Increased concentrations of air pollutants and meteorological changes were associated with numbers of outpatient visits for allergic rhinitis, according to a letter published in Allergy.
Although most previous studies of these associations have been conducted in single cities in medium latitudes, this study focused on three cities in a low-latitude region, Xin Luo, of the departments of allergy and otolaryngology-head and neck surgery, Third Affiliated Hospital of Sun Yat-Sen University, Guangzhou, China, and colleagues wrote.

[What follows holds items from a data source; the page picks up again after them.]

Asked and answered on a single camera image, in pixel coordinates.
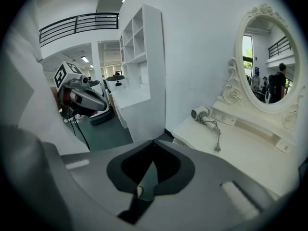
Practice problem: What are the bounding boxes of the white desk with shelf unit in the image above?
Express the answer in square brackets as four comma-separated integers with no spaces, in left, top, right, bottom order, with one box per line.
[109,3,167,143]

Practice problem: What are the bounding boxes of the black balcony railing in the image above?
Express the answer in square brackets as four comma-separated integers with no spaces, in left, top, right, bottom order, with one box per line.
[38,12,120,48]

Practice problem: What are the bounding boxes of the person's white shirt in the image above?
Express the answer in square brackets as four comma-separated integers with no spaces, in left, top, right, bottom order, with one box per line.
[4,0,90,156]

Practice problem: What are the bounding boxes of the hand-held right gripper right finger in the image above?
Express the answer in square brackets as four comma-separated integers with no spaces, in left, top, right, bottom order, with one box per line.
[143,139,282,229]

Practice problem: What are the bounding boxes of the brown cardboard box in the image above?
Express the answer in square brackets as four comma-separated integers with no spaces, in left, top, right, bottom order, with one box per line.
[108,93,119,118]

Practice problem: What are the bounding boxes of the oval vanity mirror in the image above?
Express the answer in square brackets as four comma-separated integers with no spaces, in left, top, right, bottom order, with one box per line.
[241,16,297,105]

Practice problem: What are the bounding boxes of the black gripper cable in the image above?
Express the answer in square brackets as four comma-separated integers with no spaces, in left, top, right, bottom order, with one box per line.
[68,106,91,152]

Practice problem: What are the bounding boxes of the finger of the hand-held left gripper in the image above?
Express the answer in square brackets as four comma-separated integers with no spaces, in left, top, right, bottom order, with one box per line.
[73,88,109,112]

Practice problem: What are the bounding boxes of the white hair dryer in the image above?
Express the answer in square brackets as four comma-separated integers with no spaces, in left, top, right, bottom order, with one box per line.
[191,105,222,154]

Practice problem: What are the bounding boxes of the ornate white vanity table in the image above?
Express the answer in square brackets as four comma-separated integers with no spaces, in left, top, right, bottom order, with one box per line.
[171,3,307,197]

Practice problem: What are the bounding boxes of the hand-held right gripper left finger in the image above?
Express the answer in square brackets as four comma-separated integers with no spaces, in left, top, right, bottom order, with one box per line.
[60,140,154,226]

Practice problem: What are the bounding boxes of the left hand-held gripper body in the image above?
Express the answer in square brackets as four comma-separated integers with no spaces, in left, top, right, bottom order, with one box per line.
[53,61,91,119]

The researchers examined data from 178,692 daily outpatient visits for allergic rhinitis in the Guangdong-Hong Kong-Macao Greater Bay Area in China from 2014 to 2019 in addition to air pollution and meteorological data.
By calculating the main and lag effects of air pollutants and meteorological factors on these visits, the researchers found that particulate matter at 2.5 µm (PM2.5) and 10 µm (PM10) and nitrogen dioxide (NO2) had the strongest effects on daily outpatient visits for allergic rhinitis at lag day 0. Sulfur dioxide (SO2) had its strongest effects on these visits on lag day 2, and the strongest effects for maximum 8-hour moving average ozone (O3_8h) were at lag day 3.

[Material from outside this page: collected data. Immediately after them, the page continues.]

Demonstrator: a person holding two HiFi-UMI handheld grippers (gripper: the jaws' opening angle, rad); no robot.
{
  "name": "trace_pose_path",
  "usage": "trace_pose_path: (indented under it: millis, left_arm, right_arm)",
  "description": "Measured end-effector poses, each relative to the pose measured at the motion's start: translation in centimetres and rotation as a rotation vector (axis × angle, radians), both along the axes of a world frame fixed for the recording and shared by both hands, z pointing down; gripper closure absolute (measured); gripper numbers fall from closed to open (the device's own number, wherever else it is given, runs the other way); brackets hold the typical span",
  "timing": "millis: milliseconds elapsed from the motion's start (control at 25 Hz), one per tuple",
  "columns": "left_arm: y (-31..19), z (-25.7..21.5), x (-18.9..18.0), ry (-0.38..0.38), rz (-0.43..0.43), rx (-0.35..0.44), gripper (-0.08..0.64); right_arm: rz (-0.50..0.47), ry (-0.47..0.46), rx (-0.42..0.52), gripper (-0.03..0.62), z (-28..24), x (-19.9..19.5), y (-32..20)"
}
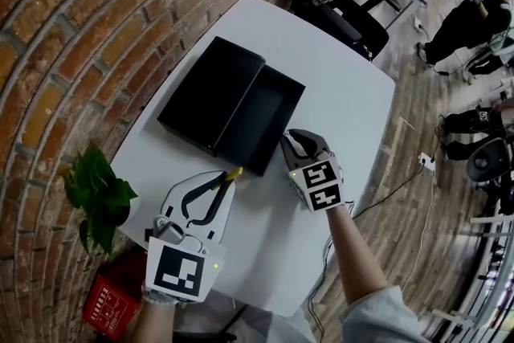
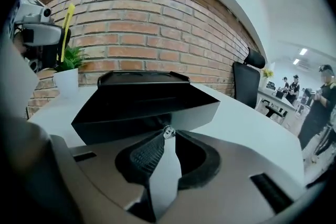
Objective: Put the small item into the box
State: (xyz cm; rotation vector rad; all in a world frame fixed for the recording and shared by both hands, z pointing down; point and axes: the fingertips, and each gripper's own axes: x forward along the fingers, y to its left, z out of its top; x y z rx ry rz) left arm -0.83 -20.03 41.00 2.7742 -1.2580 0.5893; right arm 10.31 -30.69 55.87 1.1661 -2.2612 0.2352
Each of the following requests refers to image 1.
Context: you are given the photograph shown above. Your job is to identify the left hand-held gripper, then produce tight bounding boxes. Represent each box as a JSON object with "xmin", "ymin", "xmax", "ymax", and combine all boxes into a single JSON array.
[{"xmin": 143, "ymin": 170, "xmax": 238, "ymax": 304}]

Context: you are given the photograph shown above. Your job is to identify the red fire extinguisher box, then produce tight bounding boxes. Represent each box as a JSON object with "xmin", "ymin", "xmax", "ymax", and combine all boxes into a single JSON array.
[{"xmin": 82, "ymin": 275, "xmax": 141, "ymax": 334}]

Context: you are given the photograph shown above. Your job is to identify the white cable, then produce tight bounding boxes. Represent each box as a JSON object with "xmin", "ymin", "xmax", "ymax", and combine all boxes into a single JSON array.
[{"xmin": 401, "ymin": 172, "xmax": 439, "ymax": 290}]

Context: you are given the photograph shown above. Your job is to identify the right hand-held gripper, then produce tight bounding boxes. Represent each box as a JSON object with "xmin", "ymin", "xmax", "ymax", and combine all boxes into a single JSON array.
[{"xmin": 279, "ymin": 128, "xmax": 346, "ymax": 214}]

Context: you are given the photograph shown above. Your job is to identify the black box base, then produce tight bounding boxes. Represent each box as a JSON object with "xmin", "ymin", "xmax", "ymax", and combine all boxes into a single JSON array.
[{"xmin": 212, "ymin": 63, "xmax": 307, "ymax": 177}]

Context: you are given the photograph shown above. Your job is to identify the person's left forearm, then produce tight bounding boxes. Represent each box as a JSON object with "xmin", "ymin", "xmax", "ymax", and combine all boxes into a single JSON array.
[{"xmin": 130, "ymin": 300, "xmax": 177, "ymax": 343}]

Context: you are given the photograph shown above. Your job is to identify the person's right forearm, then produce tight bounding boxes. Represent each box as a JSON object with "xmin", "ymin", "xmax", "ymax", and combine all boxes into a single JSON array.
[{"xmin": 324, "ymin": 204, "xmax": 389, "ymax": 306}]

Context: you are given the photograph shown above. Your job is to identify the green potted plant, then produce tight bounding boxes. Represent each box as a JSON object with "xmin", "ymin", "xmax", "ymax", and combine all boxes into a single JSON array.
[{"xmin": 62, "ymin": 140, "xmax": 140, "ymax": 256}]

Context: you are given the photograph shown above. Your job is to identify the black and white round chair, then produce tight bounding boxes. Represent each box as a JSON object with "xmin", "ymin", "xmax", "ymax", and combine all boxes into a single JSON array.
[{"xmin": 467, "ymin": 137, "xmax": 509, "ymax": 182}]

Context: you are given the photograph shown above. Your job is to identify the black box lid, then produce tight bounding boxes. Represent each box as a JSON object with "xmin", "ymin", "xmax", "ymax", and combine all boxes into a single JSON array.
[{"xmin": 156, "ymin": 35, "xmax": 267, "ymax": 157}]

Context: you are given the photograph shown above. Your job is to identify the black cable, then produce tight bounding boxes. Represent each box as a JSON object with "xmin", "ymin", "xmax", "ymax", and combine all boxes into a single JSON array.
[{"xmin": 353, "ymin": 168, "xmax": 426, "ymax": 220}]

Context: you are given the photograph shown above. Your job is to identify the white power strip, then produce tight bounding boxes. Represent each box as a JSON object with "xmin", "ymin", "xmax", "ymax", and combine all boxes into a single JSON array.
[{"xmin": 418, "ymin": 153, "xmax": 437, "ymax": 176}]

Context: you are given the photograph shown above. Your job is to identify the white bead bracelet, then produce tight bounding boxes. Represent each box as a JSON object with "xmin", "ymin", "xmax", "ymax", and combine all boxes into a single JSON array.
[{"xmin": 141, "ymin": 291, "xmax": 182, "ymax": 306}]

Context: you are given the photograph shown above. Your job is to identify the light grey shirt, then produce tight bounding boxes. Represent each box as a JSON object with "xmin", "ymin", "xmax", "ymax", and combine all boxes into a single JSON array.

Cumulatively, SO2, NO2 and O3_8h had their strongest effects at lag days 0 to 5, whereas PM2.5 and PM10 had their strongest effects at lag days 0 to 6.

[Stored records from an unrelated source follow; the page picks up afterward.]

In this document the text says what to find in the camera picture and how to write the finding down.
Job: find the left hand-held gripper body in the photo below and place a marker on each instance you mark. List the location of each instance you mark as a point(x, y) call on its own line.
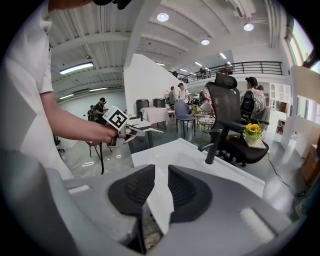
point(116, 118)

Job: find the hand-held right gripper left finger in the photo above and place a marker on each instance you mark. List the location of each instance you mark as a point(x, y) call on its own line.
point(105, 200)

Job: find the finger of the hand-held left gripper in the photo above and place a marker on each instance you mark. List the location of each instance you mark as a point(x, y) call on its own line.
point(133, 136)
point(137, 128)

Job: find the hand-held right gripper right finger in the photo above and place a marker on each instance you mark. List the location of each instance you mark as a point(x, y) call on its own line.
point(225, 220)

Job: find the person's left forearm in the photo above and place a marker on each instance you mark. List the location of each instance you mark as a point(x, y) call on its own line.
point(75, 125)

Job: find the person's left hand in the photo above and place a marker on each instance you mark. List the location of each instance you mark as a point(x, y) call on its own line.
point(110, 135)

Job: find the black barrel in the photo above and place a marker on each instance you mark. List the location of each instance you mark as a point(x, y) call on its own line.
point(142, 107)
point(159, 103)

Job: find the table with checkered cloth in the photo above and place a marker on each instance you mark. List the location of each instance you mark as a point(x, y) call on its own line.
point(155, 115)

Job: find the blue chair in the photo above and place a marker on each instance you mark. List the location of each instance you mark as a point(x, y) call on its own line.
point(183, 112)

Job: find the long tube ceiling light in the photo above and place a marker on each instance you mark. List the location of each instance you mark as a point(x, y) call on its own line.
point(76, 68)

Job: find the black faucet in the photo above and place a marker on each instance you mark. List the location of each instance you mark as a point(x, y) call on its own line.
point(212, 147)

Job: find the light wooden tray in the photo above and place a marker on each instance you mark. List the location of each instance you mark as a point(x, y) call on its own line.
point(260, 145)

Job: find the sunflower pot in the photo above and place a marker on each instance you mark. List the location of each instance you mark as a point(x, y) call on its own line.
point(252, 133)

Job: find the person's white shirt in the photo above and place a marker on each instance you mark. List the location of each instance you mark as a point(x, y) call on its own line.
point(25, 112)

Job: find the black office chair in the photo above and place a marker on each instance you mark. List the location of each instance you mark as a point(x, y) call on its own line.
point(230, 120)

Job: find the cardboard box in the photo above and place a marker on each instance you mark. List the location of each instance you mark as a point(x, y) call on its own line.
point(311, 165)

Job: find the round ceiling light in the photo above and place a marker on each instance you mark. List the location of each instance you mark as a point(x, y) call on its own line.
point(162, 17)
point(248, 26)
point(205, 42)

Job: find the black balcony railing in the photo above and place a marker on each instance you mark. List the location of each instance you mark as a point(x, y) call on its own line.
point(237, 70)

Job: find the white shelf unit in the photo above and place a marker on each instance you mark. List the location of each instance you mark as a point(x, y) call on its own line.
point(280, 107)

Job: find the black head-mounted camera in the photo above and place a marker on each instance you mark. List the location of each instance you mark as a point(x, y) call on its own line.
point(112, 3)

Each 10 µg/m3 increase in SO2 concentration was associated with a 7.69% (95% CI, 1.04%-14.78%) increase in daily outpatient visits for allergic rhinitis. The same increase in NO2 concentration was associated with a 2.43% increase (95% CI, 1.31%-3.56%) in visits.
Similarly, each 10 µg/m3 increase in PM2.5 was associated with a 1.84% increase (95% CI, 0.67%-3.02%). For PM10, it was a 1.55% increase (95% CI, 1.04%-2.05%), and for O3_8h, it was 0.34% (95% CI, 0.1%-0.58%).
By age group, older adults were more sensitive to PM2.5 and PM10, and adolescents and younger adults were more sensitive to SO2, NO2 and O3_8h.
There was a nearly S-shaped exposure-response relationship curve for windspeed that rose sharply at concentrations below 4.5 µg/m3 and above 8 µg/m3 and flattened in between those points, the researchers continued.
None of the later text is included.